The employment of metal halide perovskites (MHPs) in various optoelectronic applications requires the preparation of thin films whose composition plays a crucial role. Yet, the composition of the MHP films is rarely reported in the literature, partly because quantifying the actual organic cation composition cannot be done with conventional characterization methods. For MHPs, NMR has gained popularity, but for films, tedious processes like scratching several films are needed. Here, we use mechanochemical synthesis of MA_1-xFA_xPbI₃ powders with various MA⁺: FA⁺ ratios and combine solid-state NMR spectroscopy (ssNMR) and X-ray photoelectron spectroscopy (XPS) to provide a reference characterization protocol for the organic cations’ quantification in either powder form or films.

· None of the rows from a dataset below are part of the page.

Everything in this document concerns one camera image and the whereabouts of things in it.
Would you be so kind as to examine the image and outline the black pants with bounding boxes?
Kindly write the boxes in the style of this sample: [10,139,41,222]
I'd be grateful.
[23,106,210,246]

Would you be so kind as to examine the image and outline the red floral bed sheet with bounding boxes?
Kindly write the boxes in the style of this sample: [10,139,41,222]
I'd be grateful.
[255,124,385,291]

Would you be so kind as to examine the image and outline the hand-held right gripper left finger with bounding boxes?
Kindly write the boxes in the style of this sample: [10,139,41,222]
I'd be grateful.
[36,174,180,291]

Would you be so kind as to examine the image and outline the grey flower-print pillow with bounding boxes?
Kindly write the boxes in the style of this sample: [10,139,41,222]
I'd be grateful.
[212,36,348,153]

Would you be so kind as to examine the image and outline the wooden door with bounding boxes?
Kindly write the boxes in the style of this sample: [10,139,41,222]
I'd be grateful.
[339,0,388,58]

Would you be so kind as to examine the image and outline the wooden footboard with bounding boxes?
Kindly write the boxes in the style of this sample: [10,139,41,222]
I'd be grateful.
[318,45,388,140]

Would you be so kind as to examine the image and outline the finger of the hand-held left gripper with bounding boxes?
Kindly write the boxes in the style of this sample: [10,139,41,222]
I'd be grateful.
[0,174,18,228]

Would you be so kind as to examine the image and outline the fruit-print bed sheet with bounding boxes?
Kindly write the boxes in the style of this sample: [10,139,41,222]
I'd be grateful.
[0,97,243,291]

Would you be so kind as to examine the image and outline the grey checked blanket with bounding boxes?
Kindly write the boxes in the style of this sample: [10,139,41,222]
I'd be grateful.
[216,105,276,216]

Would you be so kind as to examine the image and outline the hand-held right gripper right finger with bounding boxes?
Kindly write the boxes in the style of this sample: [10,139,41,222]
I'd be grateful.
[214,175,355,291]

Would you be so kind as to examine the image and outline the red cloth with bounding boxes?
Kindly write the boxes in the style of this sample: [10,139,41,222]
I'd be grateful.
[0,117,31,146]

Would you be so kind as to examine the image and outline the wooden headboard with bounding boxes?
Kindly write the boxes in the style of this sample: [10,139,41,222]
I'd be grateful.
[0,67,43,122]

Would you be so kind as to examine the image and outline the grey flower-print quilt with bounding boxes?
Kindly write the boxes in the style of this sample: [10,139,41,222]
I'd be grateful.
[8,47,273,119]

Following this, we demonstrate that organic cation ratio quantification on thin films with ssNMR can be done without scraping the film and using significantly less mass than typically needed, that is, employing a single ∼800 nm-thick MA_1-xFA_xPbI₃ film deposited by pulsed laser deposition (PLD) onto a 1 × 1 in.², 0.2 mm-thick quartz substrate. While background signals from the quartz substrate appear in the ¹H ssNMR spectra, the MA⁺ and FA⁺ signals are easily distinguishable and can be quantified. This study highlights the importance of calibrating and quantifying the source and the thin film organic cation ratio, as key for future optimization and scalability of physical vapor deposition processes.